◆ **EXERCISE**: From the entries below, transcribe exactly the lines between the line holding "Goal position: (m" and the line holding "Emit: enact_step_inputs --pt", inclusive; skip all other lines.

Data records
⁂

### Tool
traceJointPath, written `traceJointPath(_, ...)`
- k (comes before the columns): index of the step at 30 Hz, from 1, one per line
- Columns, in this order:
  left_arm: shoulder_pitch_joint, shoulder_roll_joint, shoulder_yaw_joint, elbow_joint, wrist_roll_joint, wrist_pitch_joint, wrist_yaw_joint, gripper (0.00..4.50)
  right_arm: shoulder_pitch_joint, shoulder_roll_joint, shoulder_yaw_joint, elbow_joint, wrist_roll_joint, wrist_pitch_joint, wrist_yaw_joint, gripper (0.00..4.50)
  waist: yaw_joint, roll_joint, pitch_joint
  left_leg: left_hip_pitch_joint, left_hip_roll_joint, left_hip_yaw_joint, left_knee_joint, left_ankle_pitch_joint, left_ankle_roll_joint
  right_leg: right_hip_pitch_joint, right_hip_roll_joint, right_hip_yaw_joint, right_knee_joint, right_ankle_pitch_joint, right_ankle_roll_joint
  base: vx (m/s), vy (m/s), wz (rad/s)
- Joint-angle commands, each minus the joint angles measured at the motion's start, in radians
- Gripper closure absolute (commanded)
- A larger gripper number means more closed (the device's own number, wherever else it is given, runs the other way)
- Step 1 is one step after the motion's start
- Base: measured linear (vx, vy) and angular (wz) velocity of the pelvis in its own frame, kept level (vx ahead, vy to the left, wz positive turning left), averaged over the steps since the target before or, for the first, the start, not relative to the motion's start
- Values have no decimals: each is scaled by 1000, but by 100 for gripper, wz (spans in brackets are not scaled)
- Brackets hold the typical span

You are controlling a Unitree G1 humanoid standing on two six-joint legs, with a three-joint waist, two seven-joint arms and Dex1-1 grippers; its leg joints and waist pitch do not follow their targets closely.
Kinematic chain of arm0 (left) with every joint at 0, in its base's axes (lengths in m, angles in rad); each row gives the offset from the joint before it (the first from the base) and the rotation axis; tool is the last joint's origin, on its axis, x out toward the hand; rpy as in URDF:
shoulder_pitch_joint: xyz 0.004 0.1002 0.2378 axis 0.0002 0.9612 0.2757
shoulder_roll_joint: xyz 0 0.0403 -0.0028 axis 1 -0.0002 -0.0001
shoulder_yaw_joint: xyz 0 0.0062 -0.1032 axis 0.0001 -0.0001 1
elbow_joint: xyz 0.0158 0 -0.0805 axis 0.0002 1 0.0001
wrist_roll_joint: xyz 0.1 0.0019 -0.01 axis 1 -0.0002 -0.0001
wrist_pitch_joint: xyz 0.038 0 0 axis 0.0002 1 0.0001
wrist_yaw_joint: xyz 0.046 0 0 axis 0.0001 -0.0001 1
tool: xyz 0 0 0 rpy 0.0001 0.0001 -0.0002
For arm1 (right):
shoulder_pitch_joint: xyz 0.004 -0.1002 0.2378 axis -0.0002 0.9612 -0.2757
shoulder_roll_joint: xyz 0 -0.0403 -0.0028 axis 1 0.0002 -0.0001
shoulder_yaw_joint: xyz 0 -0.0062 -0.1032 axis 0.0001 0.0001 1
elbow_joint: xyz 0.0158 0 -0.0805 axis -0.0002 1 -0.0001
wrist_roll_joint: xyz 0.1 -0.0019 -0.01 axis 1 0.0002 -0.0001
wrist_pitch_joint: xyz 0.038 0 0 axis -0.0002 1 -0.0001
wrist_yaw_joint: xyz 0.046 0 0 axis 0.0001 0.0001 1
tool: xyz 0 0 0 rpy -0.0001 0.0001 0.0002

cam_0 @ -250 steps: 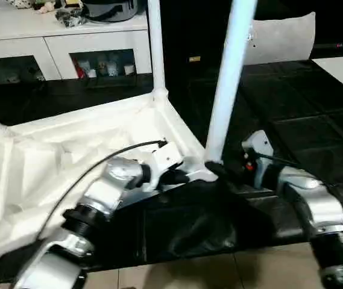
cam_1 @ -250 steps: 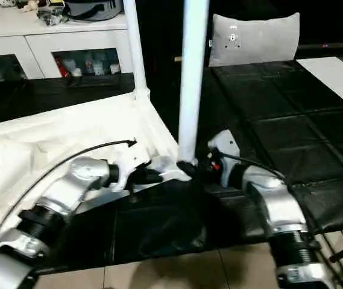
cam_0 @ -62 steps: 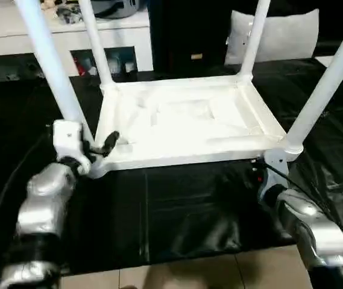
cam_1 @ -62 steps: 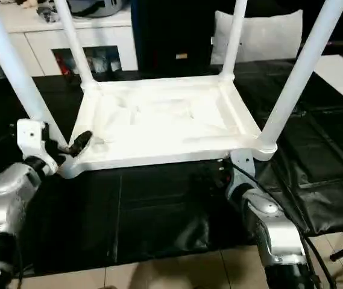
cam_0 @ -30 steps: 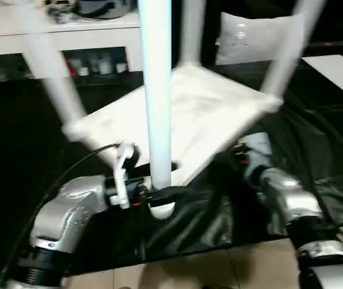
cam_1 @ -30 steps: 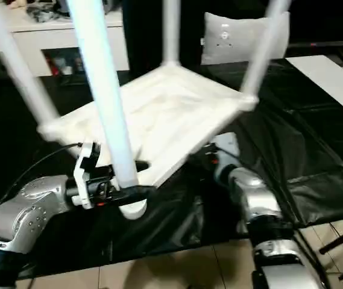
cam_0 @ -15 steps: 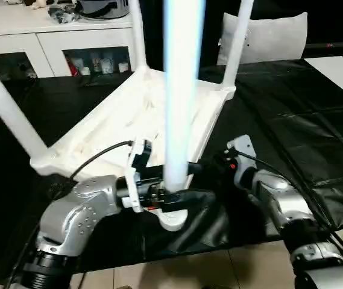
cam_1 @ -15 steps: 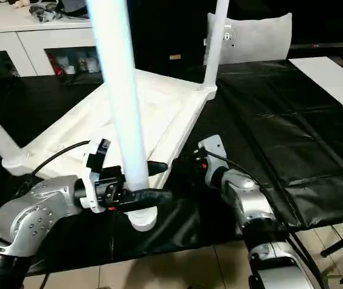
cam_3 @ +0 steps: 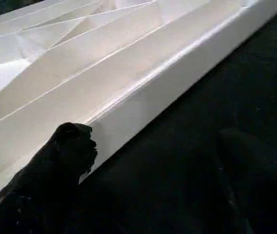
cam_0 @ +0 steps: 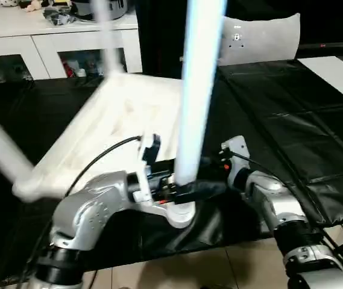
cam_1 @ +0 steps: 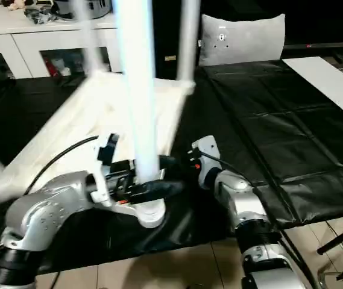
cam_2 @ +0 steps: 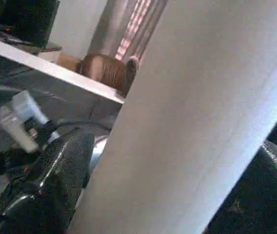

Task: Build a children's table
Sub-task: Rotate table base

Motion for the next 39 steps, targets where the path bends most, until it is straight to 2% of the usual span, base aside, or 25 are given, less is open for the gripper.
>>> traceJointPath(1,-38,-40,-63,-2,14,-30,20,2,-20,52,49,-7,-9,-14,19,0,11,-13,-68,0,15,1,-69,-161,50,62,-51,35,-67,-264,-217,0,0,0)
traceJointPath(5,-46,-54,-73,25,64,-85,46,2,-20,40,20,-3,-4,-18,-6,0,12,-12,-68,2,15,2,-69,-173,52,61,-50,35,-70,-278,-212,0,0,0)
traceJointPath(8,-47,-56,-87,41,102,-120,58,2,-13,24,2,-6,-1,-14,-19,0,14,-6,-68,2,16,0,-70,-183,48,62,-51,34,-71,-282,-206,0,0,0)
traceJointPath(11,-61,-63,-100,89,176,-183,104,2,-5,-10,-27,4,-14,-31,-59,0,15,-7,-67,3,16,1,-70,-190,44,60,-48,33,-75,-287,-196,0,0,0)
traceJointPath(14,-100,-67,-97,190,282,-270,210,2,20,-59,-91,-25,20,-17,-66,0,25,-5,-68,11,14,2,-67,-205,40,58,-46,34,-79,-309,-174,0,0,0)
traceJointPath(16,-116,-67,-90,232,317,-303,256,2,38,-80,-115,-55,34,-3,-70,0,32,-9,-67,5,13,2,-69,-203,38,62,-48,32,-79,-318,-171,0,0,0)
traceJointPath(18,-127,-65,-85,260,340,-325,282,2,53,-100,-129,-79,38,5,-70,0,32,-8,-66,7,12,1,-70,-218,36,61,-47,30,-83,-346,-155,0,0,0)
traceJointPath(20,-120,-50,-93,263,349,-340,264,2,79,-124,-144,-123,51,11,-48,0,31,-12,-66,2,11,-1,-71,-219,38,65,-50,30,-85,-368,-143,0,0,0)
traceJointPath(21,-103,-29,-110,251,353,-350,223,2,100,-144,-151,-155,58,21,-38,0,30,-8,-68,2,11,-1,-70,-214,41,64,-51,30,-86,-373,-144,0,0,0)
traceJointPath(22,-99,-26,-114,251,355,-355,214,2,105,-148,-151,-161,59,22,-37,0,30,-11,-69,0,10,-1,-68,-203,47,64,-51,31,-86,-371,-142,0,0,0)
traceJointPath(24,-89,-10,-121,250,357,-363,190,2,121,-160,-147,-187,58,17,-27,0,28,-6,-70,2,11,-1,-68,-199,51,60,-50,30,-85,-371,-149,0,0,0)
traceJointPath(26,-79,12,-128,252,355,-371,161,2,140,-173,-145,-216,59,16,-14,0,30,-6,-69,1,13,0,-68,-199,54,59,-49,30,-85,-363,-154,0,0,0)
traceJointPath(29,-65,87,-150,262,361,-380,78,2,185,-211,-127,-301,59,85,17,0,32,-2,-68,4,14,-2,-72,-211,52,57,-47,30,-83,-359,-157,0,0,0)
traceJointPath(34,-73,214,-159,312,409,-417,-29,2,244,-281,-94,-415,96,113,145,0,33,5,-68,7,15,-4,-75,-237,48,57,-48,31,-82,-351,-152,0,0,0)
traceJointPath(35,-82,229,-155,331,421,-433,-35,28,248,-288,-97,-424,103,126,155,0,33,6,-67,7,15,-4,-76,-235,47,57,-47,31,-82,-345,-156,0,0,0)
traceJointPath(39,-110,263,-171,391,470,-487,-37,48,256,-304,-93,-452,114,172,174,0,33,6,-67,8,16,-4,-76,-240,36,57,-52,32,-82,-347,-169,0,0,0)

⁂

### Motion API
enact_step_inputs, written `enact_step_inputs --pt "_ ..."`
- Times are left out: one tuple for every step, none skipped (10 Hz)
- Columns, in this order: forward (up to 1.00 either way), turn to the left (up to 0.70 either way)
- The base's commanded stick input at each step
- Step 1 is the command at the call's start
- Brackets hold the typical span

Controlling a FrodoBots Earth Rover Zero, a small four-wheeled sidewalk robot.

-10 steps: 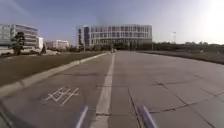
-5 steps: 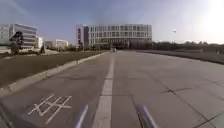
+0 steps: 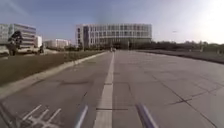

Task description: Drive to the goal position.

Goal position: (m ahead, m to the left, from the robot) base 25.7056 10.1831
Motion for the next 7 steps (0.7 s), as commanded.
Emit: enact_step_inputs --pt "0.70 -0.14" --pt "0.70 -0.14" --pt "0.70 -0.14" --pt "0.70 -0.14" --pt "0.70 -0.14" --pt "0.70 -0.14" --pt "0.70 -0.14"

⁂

◆ **RESULT OF THE EXERCISE**:
Goal position: (m ahead, m to the left, from the robot) base 25.7056 10.1831
Motion for the next 7 steps (0.7 s), as commanded.
Emit: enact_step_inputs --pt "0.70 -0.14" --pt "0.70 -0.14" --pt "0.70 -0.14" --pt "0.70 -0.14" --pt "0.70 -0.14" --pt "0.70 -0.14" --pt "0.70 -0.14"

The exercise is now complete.